Genetic silencing of Nrf2 enhances X-ROS in dysferlin-deficient muscle

Abstract

Oxidative stress is a critical disease modifier in the muscular dystrophies. Recently, we discovered a pathway by which mechanical stretch activates NADPH Oxidase 2 (Nox2) dependent ROS generation (X-ROS). Our work in dystrophic skeletal muscle revealed that X-ROS is excessive in dystrophin-deficient (mdx) skeletal muscle and contributes to muscle injury susceptibility, a hallmark of the dystrophic process. We also observed widespread alterations in the expression of genes associated with the X-ROS pathway and redox homeostasis in muscles from both Duchenne muscular dystrophy patients and mdx mice. As nuclear factor erythroid 2-related factor 2 (Nrf2) plays an essential role in the transcriptional regulation of genes involved in redox homeostasis, we hypothesized that Nrf2 deficiency may contribute to enhanced X-ROS signaling by reducing redox buffering. To directly test the effect of diminished Nrf2 activity, Nrf2 was genetically silenced in the A/J model of dysferlinopathy-a model with a mild histopathologic and functional phenotype. Nrf2-deficient A/J mice exhibited significant muscle-specific functional deficits, histopathologic abnormalities, and dramatically enhanced X-ROS compared to control A/J and WT mice, both with functional Nrf2. Having identified that reduced Nrf2 activity is a negative disease modifier, we propose that strategies targeting Nrf2 activation may address the generalized reduction in redox homeostasis to halt or slow dystrophic progression.

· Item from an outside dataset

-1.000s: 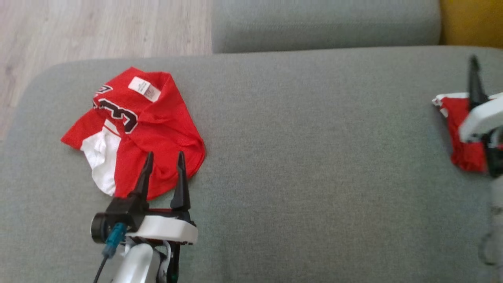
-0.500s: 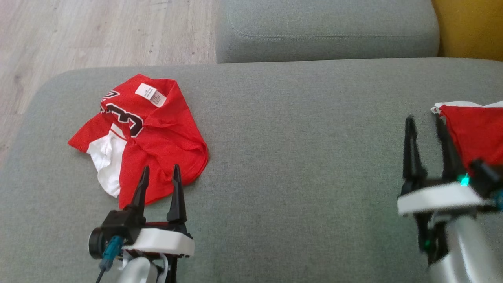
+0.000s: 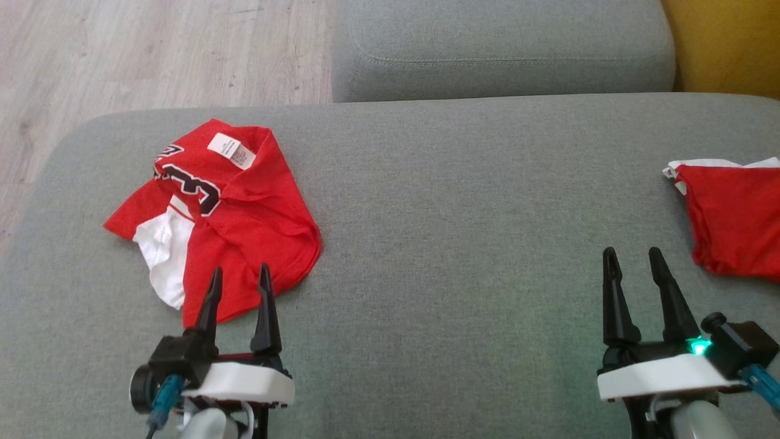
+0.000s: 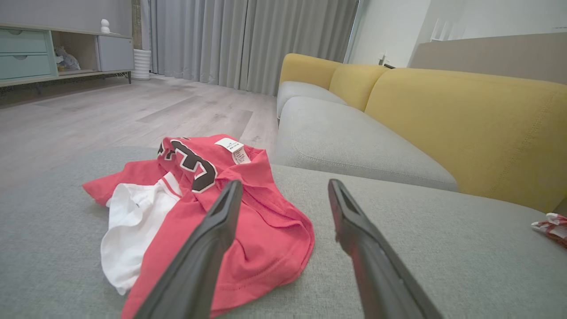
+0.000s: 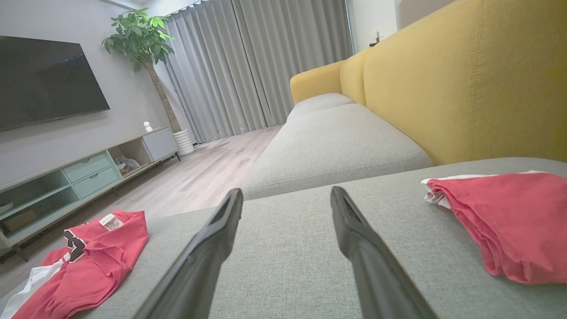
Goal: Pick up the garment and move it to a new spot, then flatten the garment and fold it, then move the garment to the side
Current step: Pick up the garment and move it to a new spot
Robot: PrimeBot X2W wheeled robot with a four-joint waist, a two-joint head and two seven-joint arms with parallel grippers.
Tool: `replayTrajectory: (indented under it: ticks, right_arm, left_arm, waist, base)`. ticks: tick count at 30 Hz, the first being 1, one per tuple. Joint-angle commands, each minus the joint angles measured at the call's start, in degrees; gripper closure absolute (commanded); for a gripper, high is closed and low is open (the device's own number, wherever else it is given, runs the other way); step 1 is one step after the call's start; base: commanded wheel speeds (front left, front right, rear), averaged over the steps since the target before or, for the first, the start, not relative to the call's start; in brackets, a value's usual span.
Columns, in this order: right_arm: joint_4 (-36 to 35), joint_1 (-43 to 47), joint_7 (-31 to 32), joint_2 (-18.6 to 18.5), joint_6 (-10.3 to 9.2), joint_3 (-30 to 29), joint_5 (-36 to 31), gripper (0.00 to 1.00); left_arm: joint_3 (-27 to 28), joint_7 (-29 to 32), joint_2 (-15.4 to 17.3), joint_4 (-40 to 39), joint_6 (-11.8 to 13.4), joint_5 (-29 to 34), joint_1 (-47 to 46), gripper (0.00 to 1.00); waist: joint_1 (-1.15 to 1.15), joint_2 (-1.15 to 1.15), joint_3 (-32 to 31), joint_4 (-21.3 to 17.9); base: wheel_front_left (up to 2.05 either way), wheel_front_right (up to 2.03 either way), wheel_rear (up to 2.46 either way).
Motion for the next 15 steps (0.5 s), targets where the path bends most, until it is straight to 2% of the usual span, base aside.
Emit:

Keywords: Nrf2; ROS; X-ROS; dysferlin; dystrophy.

Figure 1

X-ROS is enhanced in Nrf2 silenced dysferlin deficient muscle fibers. FDB fibers from WT (n = 3_animals, 8_fibers), dysferlin deficient A/J (n = 3_animals, 9_fibers), and Nrf2-silenced A/J (n = 3_animals, 11_fibers) were loaded with the fluorescent ROS probe DCF and attached with MyoTak between a high-sensitivity force transducer and length controller. The fibers were challenged with a brief 5 s passive stretch (~10% sarcomere length) and DCF fluorescence signals (A) were processed as previously described (Prosser et al., 2011). The DCF fluorescent rate, expressed as a % over the pre-stretch condition, revealed that WT stretch was not different from the pre-stretch condition, dysferlin deficient A/J was significantly elevated over WT, and Nrf2 silenced A/J were elevated compared to each other genotype. The population averages are represented in the bar graph in (B). ^*p < 0.05.

Figure 2

X-ROS protein expression is elevated in Nrf2 silenced dysferlin deficient muscle. Western blot analysis of gastrocnemius muscle from 1 year old mice identified that X-ROS protein content is significantly elevated in Nrf2 silenced A/J muscle (A) (n = 5) but not in Nrf2 silenced muscle (B) (n = 5). Percent changes in protein expression are demonstrated in the bar graphs to the right of both (A,B). ^*p < 0.05.

Figure 3

Nrf2 silenced A/J muscle exhibits a loss-of-function phenotype. (A) In vivo assessments of isomeric quadriceps torque and (B) in vitro assessments of EDL contractility via the force vs. stimulation frequency relationship both revealed significant loss-of-function phenotypes in the Nrf2 silenced dysferlin deficit A/J muscle. ^*p < 0.05.

Figure 4

Histological evidence of enhanced pathology in Nrf2 silenced A/J muscle. (A) Cryosections were H&E stained to evaluate myofiber morphology and immune cell infiltrate (top) and Picrosirius red stained for assaying collagen content (bottom). (B) The Nrf2 silenced A/J muscle exhibited a decrease in total myofiber area, an increase in collagen content, the number of CNFs, and fatty deposits. ^*p < 0.05.

Figure 5

Increased oxidative stress in of Nrf2 silenced A/J quadriceps muscle. Quadriceps muscles (n = 6) were isolated from A/J and A/J-Nrf2^‒/‒ mice at 1 year of age, and were stained with antibodies against oxPL. Sections from A/J-Nrf2^‒/‒ muscles (right panels) exhibit excess oxPL (dark brown staining), compared to sections derived from A/J mice (left panels).